Por Rafael Mandressi ///
El verano boreal está llegando a su fin. Como era de prever, en Europa ha sido un verano caliente, que hizo arder las fronteras: decenas de miles de personas intentaron ingresar en territorio europeo. Muchas de ellas fracasaron, con frecuencia de la peor manera: perdiendo la vida en el mar, en el tren de aterrizaje de un avión, en la vía de un ferrocarril o encerrados en un camión.
Hubo quienes llegaron con vida al umbral de Europa, y allí quedaron, sin poder traspasarlo. La mayoría, sin embargo, logró entrar, pero no fue el final del viaje: no se trata simplemente de penetrar en la Unión Europea, sino de alcanzar un destino preciso. De manera que cuando consiguen poner pie en Grecia, o en Hungría, no solicitan refugio allí, ya que si lo hacen es allí donde deben permanecer. El periplo sigue pues, hacia Alemania o hacia el Reino Unido, por ejemplo. Sortearon muros y alambres de púa, pudieron no ser detectados por las cámaras térmicas, eludieron a los perros y los guardias armados y se encontraron, finalmente, ante la necesidad de cruzar el canal de La Mancha o frente a manifestaciones callejeras de grupos neonazis en Alemania exigiendo que se los expulse.
Entretanto, los gobiernos europeos no atinan más que a proyectar la construcción de campos de refugiados y a discutir sobre un sistema de cuotas para definir la cantidad de estas personas que le correspondería recibir a cada uno de ellos.
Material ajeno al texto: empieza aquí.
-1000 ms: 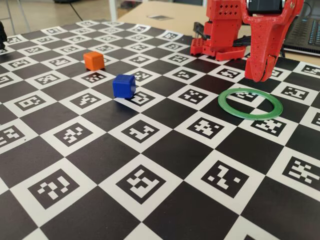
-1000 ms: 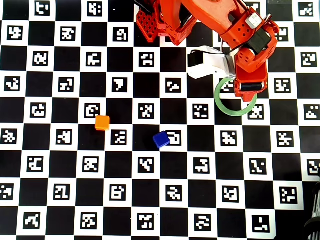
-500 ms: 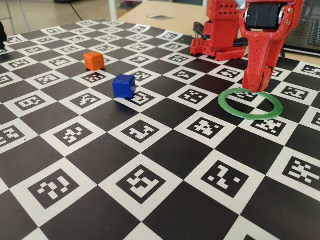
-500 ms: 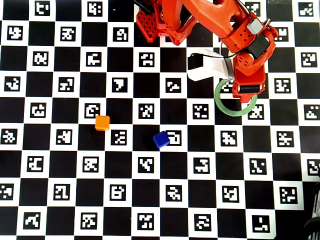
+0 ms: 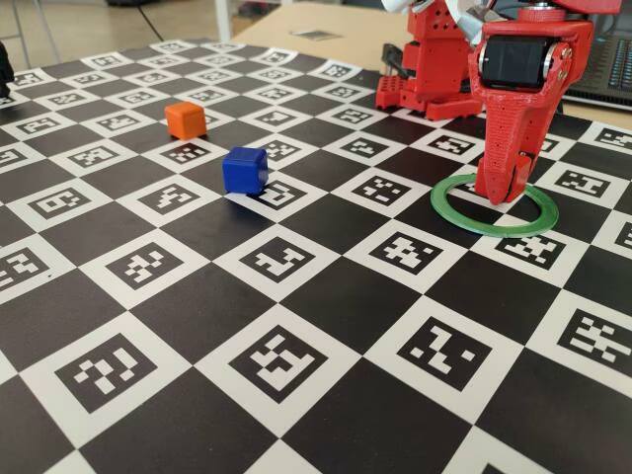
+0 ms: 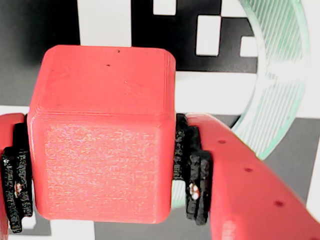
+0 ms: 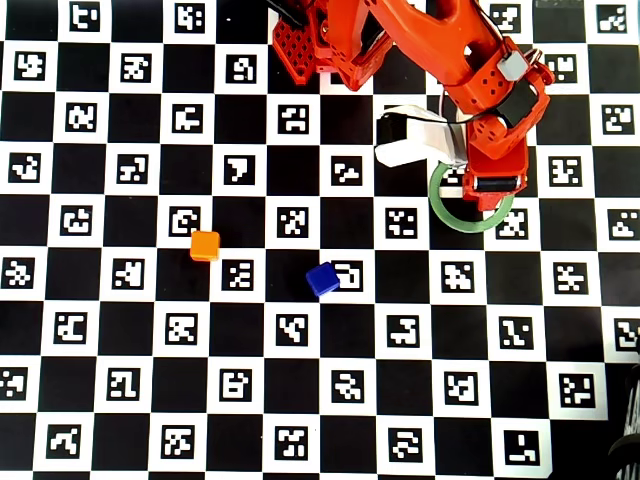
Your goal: Grab the red cube then put it in the green circle then put the blue cube on top and finally the orange cube on top
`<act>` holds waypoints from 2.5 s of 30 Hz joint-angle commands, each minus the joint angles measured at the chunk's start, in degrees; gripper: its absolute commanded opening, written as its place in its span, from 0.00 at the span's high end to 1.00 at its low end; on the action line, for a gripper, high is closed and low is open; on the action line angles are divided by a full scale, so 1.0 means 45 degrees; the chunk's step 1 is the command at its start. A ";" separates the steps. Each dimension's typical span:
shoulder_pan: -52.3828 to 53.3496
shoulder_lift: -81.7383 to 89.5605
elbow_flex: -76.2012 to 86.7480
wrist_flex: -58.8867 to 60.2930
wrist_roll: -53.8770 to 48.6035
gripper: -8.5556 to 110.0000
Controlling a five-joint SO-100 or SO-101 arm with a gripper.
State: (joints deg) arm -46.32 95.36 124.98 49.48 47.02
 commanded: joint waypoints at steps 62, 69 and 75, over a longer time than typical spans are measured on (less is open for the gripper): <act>0.0254 0.0254 -0.0313 0.0645 0.0703 0.52; 0.0410 0.1133 -0.0898 0.1934 0.0566 0.52; 0.0684 0.1875 -0.3027 0.4531 0.0449 0.52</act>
State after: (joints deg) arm -43.95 99.05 118.83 64.25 49.48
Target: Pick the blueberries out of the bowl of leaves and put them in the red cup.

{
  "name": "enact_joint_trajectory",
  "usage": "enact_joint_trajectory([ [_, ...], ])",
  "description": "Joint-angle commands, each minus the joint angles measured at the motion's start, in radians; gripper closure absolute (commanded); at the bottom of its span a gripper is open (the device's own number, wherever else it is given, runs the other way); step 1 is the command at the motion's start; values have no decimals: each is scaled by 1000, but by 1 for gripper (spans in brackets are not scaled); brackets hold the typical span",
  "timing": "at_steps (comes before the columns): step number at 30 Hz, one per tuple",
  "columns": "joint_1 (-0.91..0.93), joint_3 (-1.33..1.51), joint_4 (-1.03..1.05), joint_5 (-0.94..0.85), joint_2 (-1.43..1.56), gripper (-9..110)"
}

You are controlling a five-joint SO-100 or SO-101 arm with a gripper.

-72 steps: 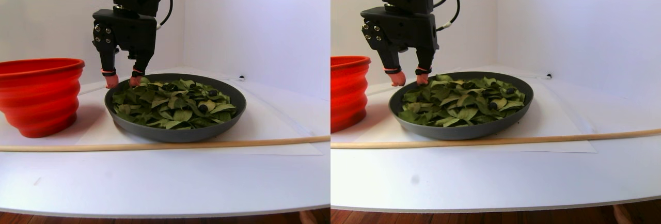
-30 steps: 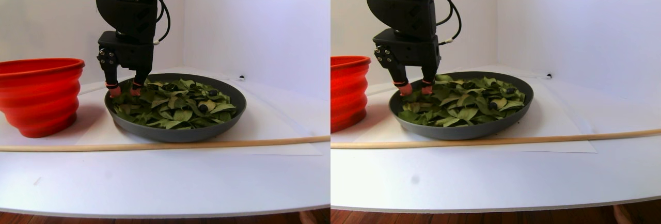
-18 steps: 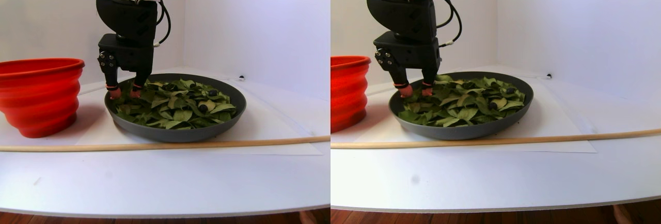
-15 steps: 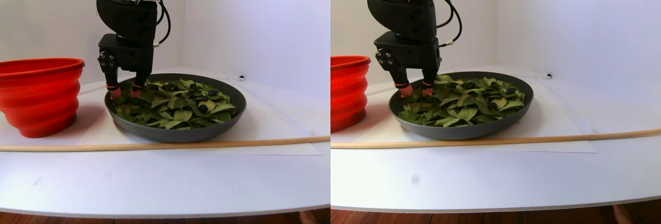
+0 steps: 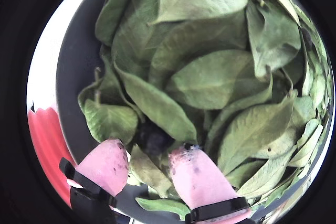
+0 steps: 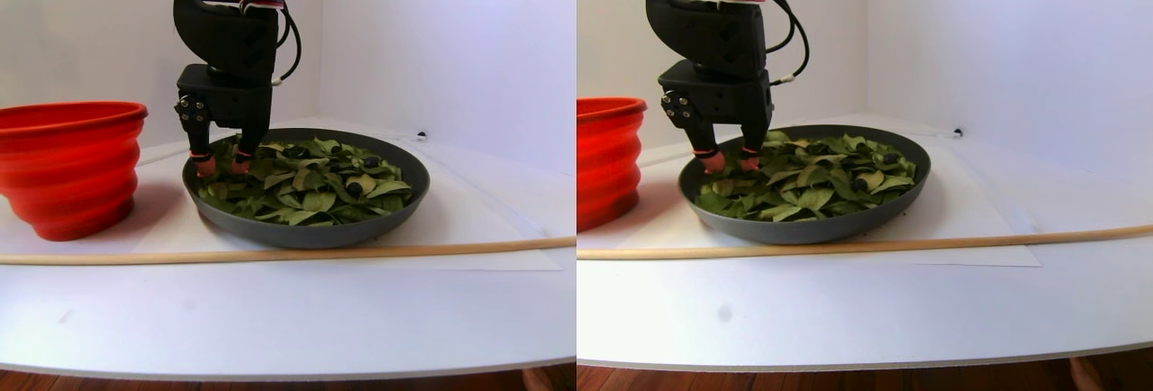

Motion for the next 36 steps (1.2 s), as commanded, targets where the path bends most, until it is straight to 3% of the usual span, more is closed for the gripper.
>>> enact_joint_trajectory([
  [1, 5, -35, -25, -5, 6, 85],
  [36, 26, -78, -58, -26, -77, 86],
])
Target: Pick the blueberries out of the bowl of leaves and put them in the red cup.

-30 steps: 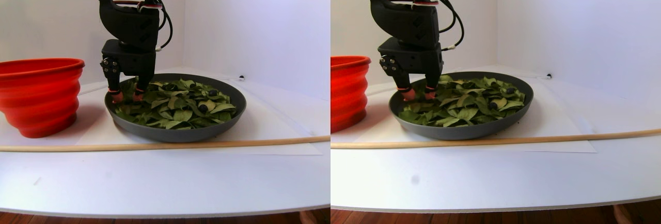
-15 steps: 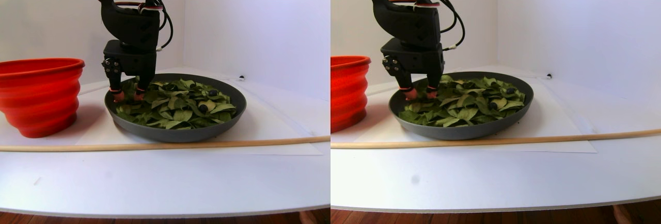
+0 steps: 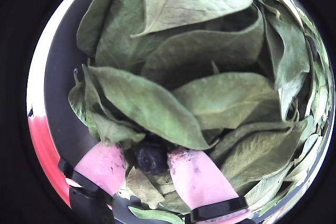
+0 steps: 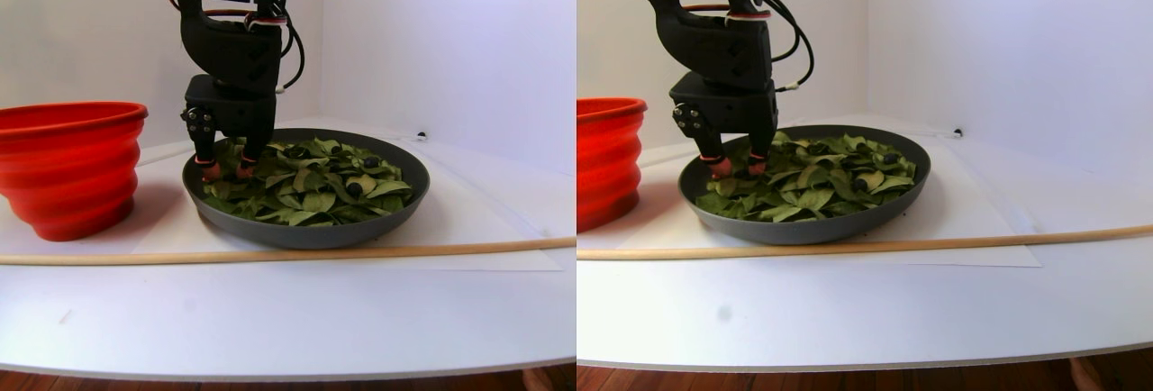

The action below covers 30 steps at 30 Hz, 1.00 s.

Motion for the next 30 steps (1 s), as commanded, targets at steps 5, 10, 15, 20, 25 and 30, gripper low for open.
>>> enact_joint_trajectory([
  [5, 11, -37, -14, -15, -15, 88],
  [10, 12, -32, -17, -17, -23, 88],
  [15, 12, -25, -17, -21, -26, 90],
  [20, 11, -15, -18, -23, -31, 91],
  [25, 8, -11, -20, -20, -25, 91],
  [30, 2, 3, -18, -12, 9, 92],
])
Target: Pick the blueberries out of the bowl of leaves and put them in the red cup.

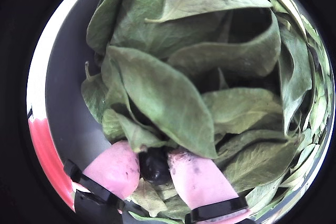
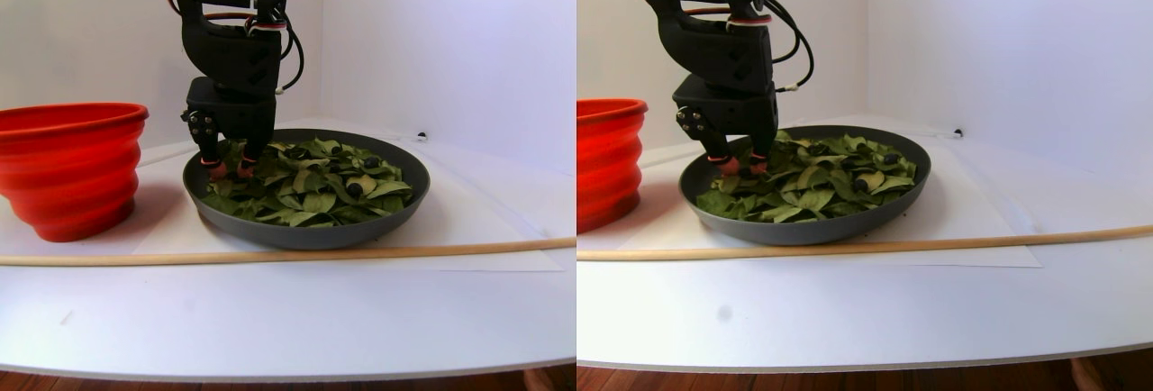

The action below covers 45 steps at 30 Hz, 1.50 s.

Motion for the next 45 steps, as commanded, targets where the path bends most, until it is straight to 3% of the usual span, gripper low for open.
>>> enact_joint_trajectory([
  [1, -3, 9, 8, 9, 49, 92],
  [45, -63, 114, 199, 51, 433, 92],
])
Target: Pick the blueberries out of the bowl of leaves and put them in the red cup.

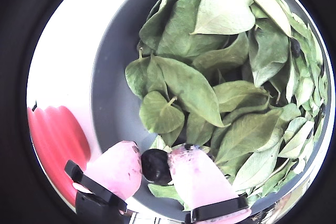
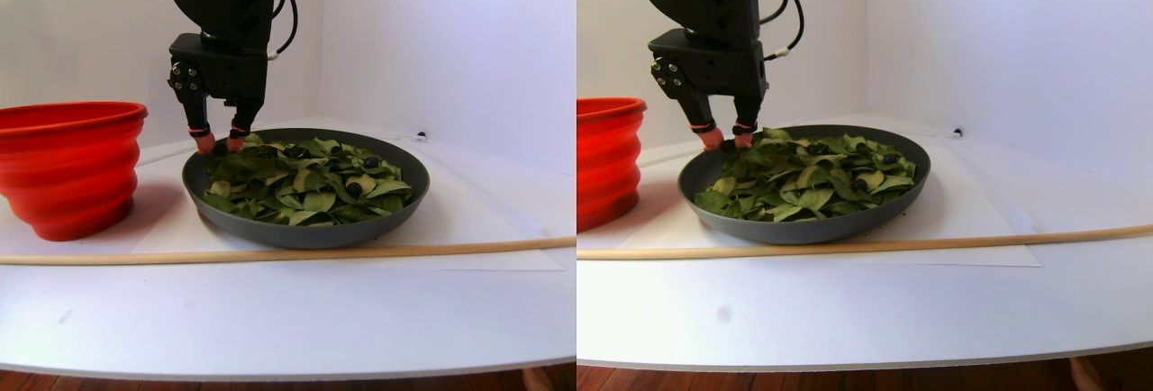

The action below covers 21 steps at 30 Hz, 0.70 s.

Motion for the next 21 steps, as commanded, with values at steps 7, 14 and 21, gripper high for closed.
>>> enact_joint_trajectory([
  [7, -32, 20, 57, 12, 206, 92],
  [14, -58, 52, 100, 21, 304, 92],
  [21, -87, 58, 156, 41, 394, 92],
])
La ultraderecha ladra, las organizaciones humanitarias dispensan alimentos y cuidados sanitarios básicos, las patronales hacen cálculos para saber cuánto podrían ahorrar empleando mano de obra clandestina, las mafias del tráfico de personas prosperan, y en los medios de comunicación gente con cara seria y aire conocedor habla de la peor crisis migratoria en Europa desde la segunda posguerra.
Si así fuera, habría que concluir que algunos cientos de miles de personas alcanzan para provocar una crisis grave en un espacio poblado por 500 millones de habitantes. El miedo absurdo a ver amenazada una identidad que solo existe en las historietas deforma los mapas, hasta reducirlos a una frontera. A la sombra de la inseguridad cultural florece el reflejo irracional de cerrar más y mejor las puertas y ventanas de la casa Europa, olvidando que lo propio de las fronteras es ser atravesadas. Sirios, iraquíes, eritreos, albaneses, afganos y tantos otros seguirán llegando, en botes neumáticos, a pie, a nado, en trenes de carga o en camiones frigoríficos. Seguirán haciéndose esquilmar por los traficantes y poniendo en peligro hasta sus vidas, como lo han hecho en todos estos meses de cerrazón fronteriza.
A la inversa, no porque las fronteras se abran vendrá una avalancha de inmigrantes: no se emigra por el mero hecho de tener una frontera abierta en alguna parte. El estado de las fronteras no determina los flujos de población, pero puede provocar tragedias. Ya han ocurrido, y volverán a ocurrir mientras el tiempo, la energía y la plata que se destinan a aislar un territorio no se empleen en restablecer la respiración de las fronteras, redefiniéndolas como un lugar de circulaciones y no de asfixia. Quizá entonces se perciba que no todas las circulaciones son equivalentes, y que no es indispensable –ni siquiera es inteligente– usar las fronteras del mismo modo para el tráfico de armas, el contrabando o la trata de personas, que para gente que escapa de la guerra o de la miseria, o de ambas cosas a la vez.